There’s good eats, concerts and multiple art shows that highlight local talent.

Ellis Choe from The Homestretch on CBC Radio has compiled some of those offerings, so check out the events below! 

Food

There’s a pop-up marketplace celebrating prairie food this weekend that also ensures gathering people safely.

The Prairie Grid Market will have over 50 local food and drink vendors at the Carter Cadillac car dealership on Heritage Drive in southeast Calgary.

Dan Clapsen, the organizer of the event, says a majority of the stalls are operated by local restaurant and bar owners.

 “There’s a really interesting build-your-own-cocktail kit booth setup by Cannibale, which is a popular cocktail bar in Bridgeland. Bridgette Bar has made a line of dried pastas,” he said.

On Saturday and Sunday, there will be music and art for patrons to enjoy.

It’s recommend you pre-book your visit online, given the limited capacity and physical distancing required.

Balloon Festival

The festival will feature 17 Canadian hot air balloons. ((CBC))

The 8th Heritage Inn International Balloon Festival is underway in High River, but due to COVID-19, only Canadian balloons are participating.

The festival was scheduled to take place from Wednesday through Sunday, although high winds have forced cancellations. As of 2 p.m. on Friday, it was unclear whether they’d be able to take off at 5 p.m. Friday. If not, there are three more chances depending on the weather: Saturday and Sunday at 7:30 a.m. and Saturday at 5 p.m. Check the festival’s Facebook feed to see if it’s a go.

The committee says that while no passengers or spectators will be allowed at the launch site, you can volunteer to be part of the field crew and get a front row seat. 

Karen Williamson, the committee vice-chair, says that while there’s no guarantee, the pilot may let you be a passenger on board as well.

And for those who don’t volunteer, head to the northwest corner of High River to see them launch. 

Arts

If you like road trips and art, you can catch the Most Beautiful Art Tour in Alberta, which is a part of Alberta Culture Days.

Along Highway 22 and Highway 2A, otherwise known as “Cowboy Trail,” there is a community of artists opening their studios and galleries to the public.

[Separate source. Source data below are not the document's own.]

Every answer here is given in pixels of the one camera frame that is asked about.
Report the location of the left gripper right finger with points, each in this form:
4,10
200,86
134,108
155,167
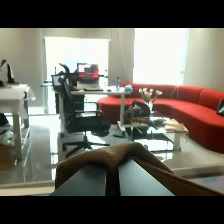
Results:
140,181

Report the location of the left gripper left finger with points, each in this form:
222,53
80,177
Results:
87,182

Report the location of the vase of pale flowers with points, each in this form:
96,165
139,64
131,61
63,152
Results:
149,96

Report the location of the black office chair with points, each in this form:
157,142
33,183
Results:
77,116

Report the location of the white desk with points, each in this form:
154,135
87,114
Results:
100,91

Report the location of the blue bottle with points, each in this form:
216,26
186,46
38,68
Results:
117,83

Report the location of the white table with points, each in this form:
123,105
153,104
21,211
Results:
13,100

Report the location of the red sofa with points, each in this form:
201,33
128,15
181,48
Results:
196,106

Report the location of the glass coffee table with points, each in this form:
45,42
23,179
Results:
156,128

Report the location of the monitor with red screen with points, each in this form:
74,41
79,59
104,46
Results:
88,71

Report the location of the brown garment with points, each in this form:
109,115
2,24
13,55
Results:
186,186

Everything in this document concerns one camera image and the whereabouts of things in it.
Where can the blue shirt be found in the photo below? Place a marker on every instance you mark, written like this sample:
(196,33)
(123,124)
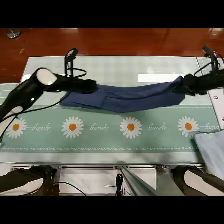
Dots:
(133,97)

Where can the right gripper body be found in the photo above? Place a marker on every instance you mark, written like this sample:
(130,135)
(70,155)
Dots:
(188,84)

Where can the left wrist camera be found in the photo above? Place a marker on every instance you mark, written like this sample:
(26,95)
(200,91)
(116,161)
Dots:
(70,63)

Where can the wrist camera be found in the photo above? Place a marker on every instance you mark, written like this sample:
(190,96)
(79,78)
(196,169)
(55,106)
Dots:
(212,58)
(70,63)

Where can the silver frame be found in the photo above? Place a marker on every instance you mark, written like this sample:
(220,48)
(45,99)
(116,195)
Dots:
(143,181)

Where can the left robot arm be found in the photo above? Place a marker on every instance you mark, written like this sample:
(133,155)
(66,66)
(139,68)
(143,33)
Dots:
(26,90)

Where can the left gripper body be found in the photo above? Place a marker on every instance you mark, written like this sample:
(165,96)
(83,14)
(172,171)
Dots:
(84,85)

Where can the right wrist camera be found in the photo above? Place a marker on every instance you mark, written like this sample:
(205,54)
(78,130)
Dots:
(212,58)

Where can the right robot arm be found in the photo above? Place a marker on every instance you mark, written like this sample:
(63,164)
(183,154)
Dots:
(213,80)

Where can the light blue garment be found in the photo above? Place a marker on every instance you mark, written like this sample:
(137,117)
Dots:
(212,151)

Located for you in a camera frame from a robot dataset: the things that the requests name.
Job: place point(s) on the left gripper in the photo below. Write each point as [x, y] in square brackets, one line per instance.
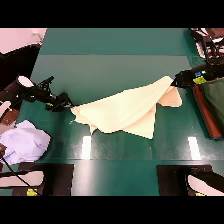
[60, 101]

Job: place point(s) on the dark green garment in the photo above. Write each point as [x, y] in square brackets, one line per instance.
[215, 100]

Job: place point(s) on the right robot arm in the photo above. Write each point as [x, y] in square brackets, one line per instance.
[213, 70]

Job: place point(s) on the orange-brown garment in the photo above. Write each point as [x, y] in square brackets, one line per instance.
[205, 111]

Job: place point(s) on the cream shirt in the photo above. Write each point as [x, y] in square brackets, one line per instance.
[126, 108]

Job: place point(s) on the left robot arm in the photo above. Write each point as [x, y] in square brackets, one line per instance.
[15, 88]

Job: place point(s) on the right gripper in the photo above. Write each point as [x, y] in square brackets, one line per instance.
[183, 78]

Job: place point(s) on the white shirt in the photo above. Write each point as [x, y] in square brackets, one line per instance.
[23, 141]

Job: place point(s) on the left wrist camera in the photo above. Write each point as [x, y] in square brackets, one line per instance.
[44, 84]

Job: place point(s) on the black garment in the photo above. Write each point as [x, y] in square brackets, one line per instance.
[16, 65]

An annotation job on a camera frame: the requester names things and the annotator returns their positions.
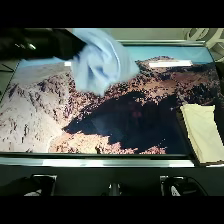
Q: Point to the light blue garment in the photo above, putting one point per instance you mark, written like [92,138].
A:
[101,63]

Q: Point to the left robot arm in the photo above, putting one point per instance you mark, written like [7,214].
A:
[46,42]

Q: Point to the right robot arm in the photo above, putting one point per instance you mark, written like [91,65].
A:
[175,187]

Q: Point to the cream garment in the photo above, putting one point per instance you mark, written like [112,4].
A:
[203,133]

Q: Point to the silver frame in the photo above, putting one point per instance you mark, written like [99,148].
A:
[100,163]

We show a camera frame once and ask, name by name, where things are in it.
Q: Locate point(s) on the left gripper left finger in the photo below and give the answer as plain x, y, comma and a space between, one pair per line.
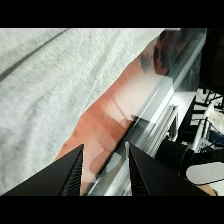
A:
63, 176

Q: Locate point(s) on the grey garment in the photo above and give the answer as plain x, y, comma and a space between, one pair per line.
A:
50, 93

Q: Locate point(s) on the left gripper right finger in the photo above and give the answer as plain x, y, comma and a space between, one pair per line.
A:
150, 176

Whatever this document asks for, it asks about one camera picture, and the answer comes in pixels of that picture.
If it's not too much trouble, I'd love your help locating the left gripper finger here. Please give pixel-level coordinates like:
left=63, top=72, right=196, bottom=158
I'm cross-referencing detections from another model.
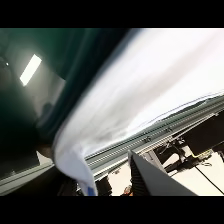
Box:
left=127, top=149, right=198, bottom=197

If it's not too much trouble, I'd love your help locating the white garment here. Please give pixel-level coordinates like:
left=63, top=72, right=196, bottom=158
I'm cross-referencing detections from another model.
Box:
left=52, top=28, right=224, bottom=197

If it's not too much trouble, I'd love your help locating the silver frame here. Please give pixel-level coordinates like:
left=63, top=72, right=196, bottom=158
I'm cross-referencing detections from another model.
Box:
left=0, top=94, right=224, bottom=197

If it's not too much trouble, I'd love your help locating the black cable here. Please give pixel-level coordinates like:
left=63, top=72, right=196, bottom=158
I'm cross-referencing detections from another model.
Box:
left=194, top=165, right=224, bottom=196

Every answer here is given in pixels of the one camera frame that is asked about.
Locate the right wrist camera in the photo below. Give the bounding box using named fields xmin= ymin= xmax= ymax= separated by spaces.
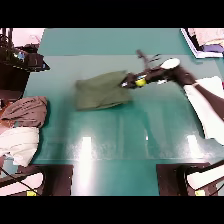
xmin=135 ymin=49 xmax=162 ymax=69

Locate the green T-shirt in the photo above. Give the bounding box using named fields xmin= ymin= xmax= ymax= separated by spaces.
xmin=74 ymin=70 xmax=135 ymax=112

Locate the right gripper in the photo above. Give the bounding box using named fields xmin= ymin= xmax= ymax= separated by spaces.
xmin=123 ymin=73 xmax=148 ymax=90

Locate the brown garment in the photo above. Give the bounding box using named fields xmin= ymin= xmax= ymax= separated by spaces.
xmin=0 ymin=95 xmax=49 ymax=130

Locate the heap of clothes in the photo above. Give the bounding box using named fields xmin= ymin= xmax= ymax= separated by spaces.
xmin=180 ymin=27 xmax=224 ymax=60

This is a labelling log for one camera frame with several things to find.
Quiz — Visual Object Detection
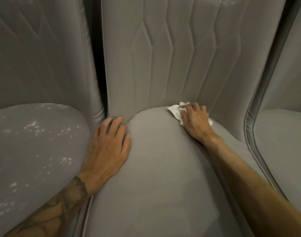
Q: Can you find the white cleaning cloth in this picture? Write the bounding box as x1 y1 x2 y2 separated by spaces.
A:
167 101 213 127

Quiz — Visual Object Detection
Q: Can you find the person's left forearm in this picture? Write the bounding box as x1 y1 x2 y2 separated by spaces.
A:
2 175 96 237

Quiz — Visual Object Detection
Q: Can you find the person's right forearm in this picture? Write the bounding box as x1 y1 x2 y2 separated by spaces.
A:
204 137 301 237

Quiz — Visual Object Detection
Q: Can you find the person's left hand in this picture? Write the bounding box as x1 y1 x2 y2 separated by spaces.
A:
77 116 131 198

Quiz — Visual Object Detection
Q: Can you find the grey padded chair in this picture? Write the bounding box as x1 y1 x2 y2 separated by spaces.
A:
0 0 106 237
81 0 289 237
244 0 301 220

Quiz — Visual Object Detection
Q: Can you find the person's right hand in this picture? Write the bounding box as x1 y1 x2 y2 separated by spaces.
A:
180 102 224 147

Catch artwork in Millarville, Turner Valley, Black Diamond and Okotoks to learn more about the diverse group of artists working outside of Calgary.

The open studio events will be on from Friday to Sunday, but each gallery has different operating hours.

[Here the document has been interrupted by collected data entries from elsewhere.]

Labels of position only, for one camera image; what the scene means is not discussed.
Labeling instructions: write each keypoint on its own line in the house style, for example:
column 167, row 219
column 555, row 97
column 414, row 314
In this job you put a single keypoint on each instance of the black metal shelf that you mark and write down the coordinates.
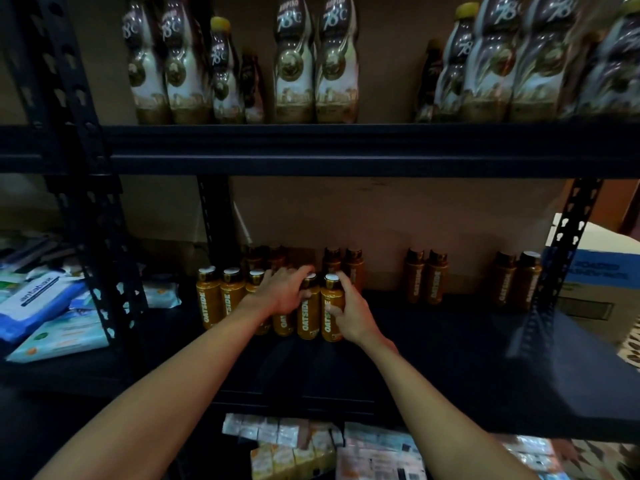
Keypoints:
column 80, row 225
column 350, row 150

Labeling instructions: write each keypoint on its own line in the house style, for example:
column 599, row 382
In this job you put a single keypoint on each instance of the person's left forearm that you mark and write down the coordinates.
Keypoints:
column 150, row 405

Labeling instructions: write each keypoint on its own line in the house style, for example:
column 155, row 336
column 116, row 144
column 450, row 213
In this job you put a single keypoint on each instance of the orange Oatside bottles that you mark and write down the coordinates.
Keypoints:
column 210, row 300

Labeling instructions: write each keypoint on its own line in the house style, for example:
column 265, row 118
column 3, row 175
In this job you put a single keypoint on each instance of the tissue packs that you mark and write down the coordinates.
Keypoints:
column 290, row 460

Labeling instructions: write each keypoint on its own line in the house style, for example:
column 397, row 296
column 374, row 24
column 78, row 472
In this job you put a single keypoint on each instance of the brown wooden cabinet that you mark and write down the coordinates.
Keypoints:
column 615, row 205

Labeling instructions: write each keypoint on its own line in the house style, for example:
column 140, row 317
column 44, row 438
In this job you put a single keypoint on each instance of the flat white packet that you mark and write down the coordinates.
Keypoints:
column 385, row 438

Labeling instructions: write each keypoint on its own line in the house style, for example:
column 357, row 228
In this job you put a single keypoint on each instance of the row of yellow-capped coffee bottles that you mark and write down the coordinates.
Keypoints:
column 300, row 75

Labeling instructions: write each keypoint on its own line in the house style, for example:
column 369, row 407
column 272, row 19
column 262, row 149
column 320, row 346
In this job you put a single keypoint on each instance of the stack of pink white boxes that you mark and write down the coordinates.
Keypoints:
column 380, row 465

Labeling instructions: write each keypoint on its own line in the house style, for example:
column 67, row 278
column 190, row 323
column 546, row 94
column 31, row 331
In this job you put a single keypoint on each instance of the row of wet wipe packs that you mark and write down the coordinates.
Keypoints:
column 40, row 305

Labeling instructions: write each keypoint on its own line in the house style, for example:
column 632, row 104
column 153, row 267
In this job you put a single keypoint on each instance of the person's right hand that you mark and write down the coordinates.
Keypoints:
column 358, row 320

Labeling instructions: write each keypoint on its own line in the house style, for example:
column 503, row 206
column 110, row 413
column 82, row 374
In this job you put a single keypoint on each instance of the person's left hand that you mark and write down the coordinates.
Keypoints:
column 275, row 293

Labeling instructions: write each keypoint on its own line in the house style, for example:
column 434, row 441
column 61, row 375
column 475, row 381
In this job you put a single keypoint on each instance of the row of pale pink packets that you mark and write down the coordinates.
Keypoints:
column 530, row 453

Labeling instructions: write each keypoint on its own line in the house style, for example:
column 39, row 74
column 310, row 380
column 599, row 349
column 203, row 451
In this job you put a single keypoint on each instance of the Oatside bottle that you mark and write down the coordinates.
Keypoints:
column 309, row 320
column 330, row 295

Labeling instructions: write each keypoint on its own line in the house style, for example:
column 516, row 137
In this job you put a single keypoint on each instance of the blue white cashew carton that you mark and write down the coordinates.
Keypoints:
column 600, row 280

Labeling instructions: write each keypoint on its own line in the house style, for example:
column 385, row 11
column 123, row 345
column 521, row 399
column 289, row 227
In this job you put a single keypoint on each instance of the person's right forearm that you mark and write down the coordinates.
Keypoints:
column 450, row 420

And if you like your art paired with a movie, the Indefinite Arts Centre is holding an open house/movie night. 

You can check out the artwork of artists with disabilities, as well as the screening of Infinity — a documentary about the world-renowned Japanese artist Yayoi Kusama, famous for her polka dot installations.

The free event is on Saturday from 7 p.m. to 9:30 p.m., but make sure to reserve a spot.

Music

From the comfort of your car, you get to enjoy six concerts over the weekend. (Antoine Saito)

And finally, some concerts in the Calgary area! Grab your social circle and attend the drive-in concert at Telus Spark.

“Rise Up Weekend” is brought to you by local organizations, including Calgary ReggaeFest, Folk Fest and Stampede.

Patti Pon, one of the organizers as well as president of Calgary Arts Development, says the event is all about the coming together of six organizations presenting six concerts.

“We wanted to find a way to create some amazing art experiences, albeit smaller settings with fewer people,” she said.

Tickets are $25 per car for up to four guests.

The first show is Friday at 6:15 p.m., when Calgary Folk Fest presents Sargeant X Comrade and the Blake Read Band.

For something more contemporary, the National Music Centre is continuing its hybrid live music and virtual concert series, RBC Live, from the King Eddy.

You can attend the free event in-person or stream from the comfort of your home.

The first show is Friday at 8:30 p.m. and features Lucette, an alt-pop artist from Edmonton.

And then for another virtual concert experience, you can stream Early Music Voices, a local group that presents music from the medieval, Renaissance and baroque periods.

The group is kicking off its season with a virtual concert featuring Calgary musician Benjamin Narvey, who plays the lute.

Enjoy the music this Sunday at 7:30 p.m., and listen to a pre-concert talk at 7 p.m.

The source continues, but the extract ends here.